The Laramee Filter: pseudorandom thoughts, subsequently put on the Internet.
Tom Laramee
Date Published:
March 19th, 2021
Word Count:
827 (7:30 read time)
Filed Under:

Trail Running Rollup from Last Year

I decided in late 2019 that I wanted to start trail running[1]. I hike regularly, and sometimes while hiking I've thought "I'd really like to run this trail instead of walking it". And so I decided that I would try to do 26 trail runs in 2020[2], and while it took 362 of 365 days to pull it off, I ran my 26th on Dec 30th (the 1st one was on Jan 3rd).

I'd like to share some random stats/observations, in no particular order:

  1. I would never run 11 miles on pavement, but apparently I'll happily do so on a trail of dirt and rocks and crossed by the occasional downed tree, all in the middle of nowhere. I find running on the street, or around Greenlake, to be really boring, and so I've mostly stopped that type of run.
  2. The first mile is the hardest. If I remember my exercise science correctly, this is because the Kreb's Cycle hasn't kicked in yet (this take 10-12 minutes to begin), so your body is not producing the energy you need for exercise.
  3. The average run was 6.36 miles with 1,334 feet of elevation gain. That may not seem like much, but I think the way to really understand it is to go outside and run up, say, a few hundred feet of gain over a mile or two, and just see how that feels.
  4. The longest run was 9.5 miles (Thompson Lake) with 3,084 feet of elevation gain. I didn't actually make it to the lake, due to (a) there was lots of snow (b) i ran out of water (c) I was alone, in the middle of nowhere, and kept getting lost because the trail was under snow (d) I had no GPS locator, no cell service (I made it to within 1/4 mile of the lake, and if I had had a map, I would have gone all the way).
  5. My nominal pace is in the 11 to 15 minutes per mile range. it's wickedly variant, e.g.: it took me 20 minutes to find a place to cross a creek once, and that sort of thing just lays waste to any kind of pacing. It's just difficult to keep a reasonable pace when all you're worried about is breaking an ankle. When the landscape is reasonably civilized, I'm around 11 minutes/mile (which also may not seem like much, but by all means, run up a thousand feet of gain and then measure your pace in the subsequent mile - it definitely suffers). They say true wisdom is gained through experience!
  6. I've started running longer distances in 2021 (this past weekend I ran 11 miles). as a result, I've had to start bringing some calories along with me to consume along the way. otherwise, I just run out of energy and hit the wall (usually right around the 7 mile mark).
  7. I've stopped bringing more than 8oz of water. I bring a small device to filter water instead, and try to run in places where there are creeks and lakes, which is really easy to do here in the Pacific NW.
  8. The most likely injury is easily a broken ankle. The 2nd most likely is a broken leg. To mitigate this risk, I now bring a GPS-enabled personal locator.
  9. Easily the most punishing/soul-crushing run was called Rainy Lake, which is about 7 miles in length and has 2,700 feet of elevation gain. This run is a symphony of misery and punishment and you would have to be out of your mind to think of it as a trail run.

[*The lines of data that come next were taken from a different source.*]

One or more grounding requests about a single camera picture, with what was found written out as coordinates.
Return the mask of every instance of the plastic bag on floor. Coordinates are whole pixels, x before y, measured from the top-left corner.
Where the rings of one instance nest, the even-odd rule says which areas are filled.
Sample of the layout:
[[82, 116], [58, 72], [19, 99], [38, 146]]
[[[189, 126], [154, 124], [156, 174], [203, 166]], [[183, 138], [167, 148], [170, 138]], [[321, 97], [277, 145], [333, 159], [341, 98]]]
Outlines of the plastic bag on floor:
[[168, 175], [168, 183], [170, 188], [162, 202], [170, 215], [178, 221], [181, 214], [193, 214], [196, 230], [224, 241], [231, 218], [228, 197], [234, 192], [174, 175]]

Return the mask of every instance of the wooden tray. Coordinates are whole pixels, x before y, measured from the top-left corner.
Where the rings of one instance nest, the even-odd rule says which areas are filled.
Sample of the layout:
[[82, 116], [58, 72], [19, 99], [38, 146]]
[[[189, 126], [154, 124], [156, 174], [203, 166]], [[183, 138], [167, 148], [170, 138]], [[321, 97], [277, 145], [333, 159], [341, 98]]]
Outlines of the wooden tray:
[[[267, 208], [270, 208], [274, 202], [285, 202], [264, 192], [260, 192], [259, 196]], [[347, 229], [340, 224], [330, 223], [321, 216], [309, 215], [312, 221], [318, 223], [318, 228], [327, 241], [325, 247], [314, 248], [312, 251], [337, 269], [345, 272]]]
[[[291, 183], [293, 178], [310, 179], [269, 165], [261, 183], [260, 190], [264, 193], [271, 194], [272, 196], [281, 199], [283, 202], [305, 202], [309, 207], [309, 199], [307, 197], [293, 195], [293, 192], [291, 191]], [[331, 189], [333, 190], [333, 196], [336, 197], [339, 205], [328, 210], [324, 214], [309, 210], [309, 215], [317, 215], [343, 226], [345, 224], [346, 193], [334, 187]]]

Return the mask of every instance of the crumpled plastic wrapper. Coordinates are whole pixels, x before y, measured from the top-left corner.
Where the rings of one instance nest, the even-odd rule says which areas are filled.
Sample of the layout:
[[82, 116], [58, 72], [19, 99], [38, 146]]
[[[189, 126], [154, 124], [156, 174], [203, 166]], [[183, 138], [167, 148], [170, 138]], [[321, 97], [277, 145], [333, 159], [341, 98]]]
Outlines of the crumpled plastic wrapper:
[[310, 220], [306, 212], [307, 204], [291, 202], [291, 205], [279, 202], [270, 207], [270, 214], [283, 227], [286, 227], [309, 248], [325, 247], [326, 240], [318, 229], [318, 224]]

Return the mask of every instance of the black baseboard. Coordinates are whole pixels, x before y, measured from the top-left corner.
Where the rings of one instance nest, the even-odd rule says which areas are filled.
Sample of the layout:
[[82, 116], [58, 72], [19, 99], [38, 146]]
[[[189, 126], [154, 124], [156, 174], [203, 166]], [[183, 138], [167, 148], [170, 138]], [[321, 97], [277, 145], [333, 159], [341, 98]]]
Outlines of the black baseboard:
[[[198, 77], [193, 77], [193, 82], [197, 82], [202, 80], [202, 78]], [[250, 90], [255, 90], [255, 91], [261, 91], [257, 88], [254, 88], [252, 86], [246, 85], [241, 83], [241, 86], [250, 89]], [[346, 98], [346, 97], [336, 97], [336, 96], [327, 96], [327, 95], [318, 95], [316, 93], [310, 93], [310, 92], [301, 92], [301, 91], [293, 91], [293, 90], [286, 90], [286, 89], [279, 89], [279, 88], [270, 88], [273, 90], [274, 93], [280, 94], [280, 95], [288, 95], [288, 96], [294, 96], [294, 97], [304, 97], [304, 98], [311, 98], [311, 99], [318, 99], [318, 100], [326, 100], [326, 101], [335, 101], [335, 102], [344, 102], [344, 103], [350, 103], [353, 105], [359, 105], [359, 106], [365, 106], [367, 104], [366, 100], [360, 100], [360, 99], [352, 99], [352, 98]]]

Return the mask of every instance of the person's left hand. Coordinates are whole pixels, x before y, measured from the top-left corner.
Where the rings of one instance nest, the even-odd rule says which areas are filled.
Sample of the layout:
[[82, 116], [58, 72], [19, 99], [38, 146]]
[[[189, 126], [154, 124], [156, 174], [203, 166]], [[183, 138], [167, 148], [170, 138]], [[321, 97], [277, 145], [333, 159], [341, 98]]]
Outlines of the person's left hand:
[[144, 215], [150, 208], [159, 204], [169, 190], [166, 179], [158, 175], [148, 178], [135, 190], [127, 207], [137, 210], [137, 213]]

Here's part of the spreadsheet I keep to see how the trails compare. I'm pretty sure green means:

The red means:

Did I Mention I'm a Big Fan of Spreadsheets?
[1] I've never really talked about why I made this decision. It's largely based on my perception that I have a limited number of miles I'll be able to run in my lifetime, and so I need to (a) use them wisely and (b) conserve them. I was in a pretty bad car accident when I was 16 years old and both of my knees were injured. Since then, I've struggled with periodic pain when running, and feel lucky that I'm still able to run as much as I do. I figure: if I have a limited number of miles I'll be able to run, well, they should be the most satisfying, fulfilling, and interesting miles.
[2] The calculus behind the number 26 is as follows: I have, at most, every other Sunday morning free (due to my custody schedule), and so that's 24. Add in Thanksgiving break, Christmas break, and spring break, that's 3 more. I figure I won't be able to make all of these, so, let's plan on skipping one.